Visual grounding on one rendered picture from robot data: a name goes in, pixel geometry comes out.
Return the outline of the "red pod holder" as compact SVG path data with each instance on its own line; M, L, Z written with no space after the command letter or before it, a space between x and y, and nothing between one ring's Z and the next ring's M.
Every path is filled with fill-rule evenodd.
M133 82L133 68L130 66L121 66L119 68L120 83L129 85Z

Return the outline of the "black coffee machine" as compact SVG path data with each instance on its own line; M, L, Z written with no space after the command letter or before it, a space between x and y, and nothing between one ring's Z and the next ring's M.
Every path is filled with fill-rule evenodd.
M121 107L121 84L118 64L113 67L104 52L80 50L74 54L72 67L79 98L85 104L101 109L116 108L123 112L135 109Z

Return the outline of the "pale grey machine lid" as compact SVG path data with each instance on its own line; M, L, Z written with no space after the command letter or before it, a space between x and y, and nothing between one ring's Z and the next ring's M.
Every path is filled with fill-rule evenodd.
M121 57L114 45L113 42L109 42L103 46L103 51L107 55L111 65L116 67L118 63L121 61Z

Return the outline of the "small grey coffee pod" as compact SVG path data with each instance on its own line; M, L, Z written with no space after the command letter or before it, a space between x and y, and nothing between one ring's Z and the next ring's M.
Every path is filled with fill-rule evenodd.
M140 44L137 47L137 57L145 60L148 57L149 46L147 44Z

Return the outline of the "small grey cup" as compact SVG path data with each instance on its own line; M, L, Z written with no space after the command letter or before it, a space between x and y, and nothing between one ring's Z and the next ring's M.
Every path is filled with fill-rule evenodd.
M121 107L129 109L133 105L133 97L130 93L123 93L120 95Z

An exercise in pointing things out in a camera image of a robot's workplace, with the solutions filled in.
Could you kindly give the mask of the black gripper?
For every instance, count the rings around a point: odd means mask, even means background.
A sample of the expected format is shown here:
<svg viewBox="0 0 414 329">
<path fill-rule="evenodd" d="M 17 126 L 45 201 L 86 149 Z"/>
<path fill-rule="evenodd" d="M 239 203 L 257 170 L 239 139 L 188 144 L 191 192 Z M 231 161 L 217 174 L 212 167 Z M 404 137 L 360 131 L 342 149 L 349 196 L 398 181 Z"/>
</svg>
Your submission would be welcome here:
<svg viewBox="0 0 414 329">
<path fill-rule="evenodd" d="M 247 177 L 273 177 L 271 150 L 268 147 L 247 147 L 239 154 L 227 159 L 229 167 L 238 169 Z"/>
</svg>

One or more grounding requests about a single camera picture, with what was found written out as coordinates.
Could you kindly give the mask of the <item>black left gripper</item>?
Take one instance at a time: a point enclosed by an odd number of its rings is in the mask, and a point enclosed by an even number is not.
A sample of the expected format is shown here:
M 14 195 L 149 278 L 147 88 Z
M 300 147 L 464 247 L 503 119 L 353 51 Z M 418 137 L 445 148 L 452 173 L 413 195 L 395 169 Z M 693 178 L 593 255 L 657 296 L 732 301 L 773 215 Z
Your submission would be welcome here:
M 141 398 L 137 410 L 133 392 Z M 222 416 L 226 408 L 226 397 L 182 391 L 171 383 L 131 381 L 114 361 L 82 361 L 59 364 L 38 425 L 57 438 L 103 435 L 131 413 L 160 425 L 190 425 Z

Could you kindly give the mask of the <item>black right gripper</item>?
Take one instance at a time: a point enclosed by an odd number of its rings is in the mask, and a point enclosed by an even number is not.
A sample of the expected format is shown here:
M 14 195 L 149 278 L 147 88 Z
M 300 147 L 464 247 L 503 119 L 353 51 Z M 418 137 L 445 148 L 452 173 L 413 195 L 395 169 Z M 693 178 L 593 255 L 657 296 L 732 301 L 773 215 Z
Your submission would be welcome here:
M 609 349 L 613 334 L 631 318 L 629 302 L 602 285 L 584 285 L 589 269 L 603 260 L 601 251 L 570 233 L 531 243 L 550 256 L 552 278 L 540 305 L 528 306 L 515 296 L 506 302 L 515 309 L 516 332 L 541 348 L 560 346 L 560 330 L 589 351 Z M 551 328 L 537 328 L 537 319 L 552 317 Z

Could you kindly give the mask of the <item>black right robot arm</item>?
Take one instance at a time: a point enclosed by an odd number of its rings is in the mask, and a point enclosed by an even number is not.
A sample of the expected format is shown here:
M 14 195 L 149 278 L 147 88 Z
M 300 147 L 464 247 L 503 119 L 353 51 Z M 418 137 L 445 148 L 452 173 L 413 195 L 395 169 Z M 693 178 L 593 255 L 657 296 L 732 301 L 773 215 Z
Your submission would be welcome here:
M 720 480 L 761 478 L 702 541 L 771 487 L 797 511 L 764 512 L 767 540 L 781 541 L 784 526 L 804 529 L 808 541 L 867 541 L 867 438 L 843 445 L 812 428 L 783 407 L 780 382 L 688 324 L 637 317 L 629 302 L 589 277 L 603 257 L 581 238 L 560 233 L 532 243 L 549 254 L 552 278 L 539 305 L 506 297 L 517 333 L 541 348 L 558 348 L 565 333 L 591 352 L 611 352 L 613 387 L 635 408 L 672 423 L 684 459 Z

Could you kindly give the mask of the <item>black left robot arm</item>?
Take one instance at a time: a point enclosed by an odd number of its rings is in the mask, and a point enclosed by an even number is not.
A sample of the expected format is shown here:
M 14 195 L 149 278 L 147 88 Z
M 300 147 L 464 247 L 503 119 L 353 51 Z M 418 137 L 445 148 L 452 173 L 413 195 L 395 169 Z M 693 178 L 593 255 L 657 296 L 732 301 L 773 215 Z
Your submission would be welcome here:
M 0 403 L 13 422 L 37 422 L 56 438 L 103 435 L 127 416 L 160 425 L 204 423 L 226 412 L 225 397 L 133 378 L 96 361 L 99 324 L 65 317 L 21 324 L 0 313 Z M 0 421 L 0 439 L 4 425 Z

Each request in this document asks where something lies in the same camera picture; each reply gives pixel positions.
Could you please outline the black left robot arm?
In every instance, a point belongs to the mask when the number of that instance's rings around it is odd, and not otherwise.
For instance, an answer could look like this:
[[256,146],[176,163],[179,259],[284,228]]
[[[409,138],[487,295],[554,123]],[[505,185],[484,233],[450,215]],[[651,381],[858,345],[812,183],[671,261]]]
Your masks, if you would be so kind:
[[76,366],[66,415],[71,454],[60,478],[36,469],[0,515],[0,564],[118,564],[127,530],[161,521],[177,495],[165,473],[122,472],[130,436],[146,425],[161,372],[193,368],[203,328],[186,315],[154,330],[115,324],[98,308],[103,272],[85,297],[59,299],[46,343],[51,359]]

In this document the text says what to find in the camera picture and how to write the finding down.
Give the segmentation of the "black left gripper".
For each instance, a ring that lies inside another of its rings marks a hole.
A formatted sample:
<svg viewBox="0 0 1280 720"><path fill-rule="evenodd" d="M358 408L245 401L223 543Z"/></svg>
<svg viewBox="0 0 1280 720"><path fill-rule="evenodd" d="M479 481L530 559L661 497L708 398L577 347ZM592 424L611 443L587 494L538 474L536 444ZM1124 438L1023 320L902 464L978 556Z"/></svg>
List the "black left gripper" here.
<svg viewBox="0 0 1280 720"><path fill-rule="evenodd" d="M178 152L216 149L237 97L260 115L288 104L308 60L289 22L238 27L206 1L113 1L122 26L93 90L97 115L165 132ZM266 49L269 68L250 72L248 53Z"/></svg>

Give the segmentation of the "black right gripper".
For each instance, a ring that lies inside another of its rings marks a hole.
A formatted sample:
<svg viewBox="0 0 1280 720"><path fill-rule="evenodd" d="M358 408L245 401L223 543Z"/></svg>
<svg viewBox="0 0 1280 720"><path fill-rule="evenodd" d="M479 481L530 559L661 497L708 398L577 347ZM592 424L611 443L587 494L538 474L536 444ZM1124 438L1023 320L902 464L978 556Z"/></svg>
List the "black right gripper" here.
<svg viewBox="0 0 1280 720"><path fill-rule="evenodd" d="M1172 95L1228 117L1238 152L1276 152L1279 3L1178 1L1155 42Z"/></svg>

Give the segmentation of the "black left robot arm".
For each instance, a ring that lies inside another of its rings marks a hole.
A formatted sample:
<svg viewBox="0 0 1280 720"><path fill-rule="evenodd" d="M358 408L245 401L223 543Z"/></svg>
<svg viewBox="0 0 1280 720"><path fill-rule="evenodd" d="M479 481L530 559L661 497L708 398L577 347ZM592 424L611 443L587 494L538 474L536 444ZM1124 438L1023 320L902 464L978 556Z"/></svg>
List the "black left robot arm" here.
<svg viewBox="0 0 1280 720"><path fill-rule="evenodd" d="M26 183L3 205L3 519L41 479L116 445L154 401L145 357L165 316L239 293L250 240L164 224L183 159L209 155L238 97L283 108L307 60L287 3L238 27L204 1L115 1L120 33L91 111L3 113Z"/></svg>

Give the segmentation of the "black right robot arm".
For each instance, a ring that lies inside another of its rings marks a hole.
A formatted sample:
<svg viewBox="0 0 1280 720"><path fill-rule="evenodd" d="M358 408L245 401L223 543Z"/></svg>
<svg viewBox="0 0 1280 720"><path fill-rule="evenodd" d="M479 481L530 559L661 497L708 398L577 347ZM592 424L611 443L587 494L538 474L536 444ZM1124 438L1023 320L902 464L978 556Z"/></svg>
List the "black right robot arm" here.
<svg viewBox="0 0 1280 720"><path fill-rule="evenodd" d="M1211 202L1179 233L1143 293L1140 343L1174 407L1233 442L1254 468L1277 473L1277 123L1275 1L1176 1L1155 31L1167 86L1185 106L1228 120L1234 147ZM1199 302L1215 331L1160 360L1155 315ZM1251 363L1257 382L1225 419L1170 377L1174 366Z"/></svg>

================

[What you have to do] Across the whole listing above, find every line with the string "small" and copy it.

[Solution to this exercise]
Return the outline of the "small grey coffee pod" as compact SVG path data with each instance on its own line; M, L, Z written with no space after the command letter or before it, a space between x and y, and nothing between one ring's Z and the next ring's M.
Return the outline of the "small grey cup" as compact SVG path data with each instance on its own line; M, L, Z written with no space after the command letter or before it, a space between x and y, and nothing between one ring's Z and the next ring's M.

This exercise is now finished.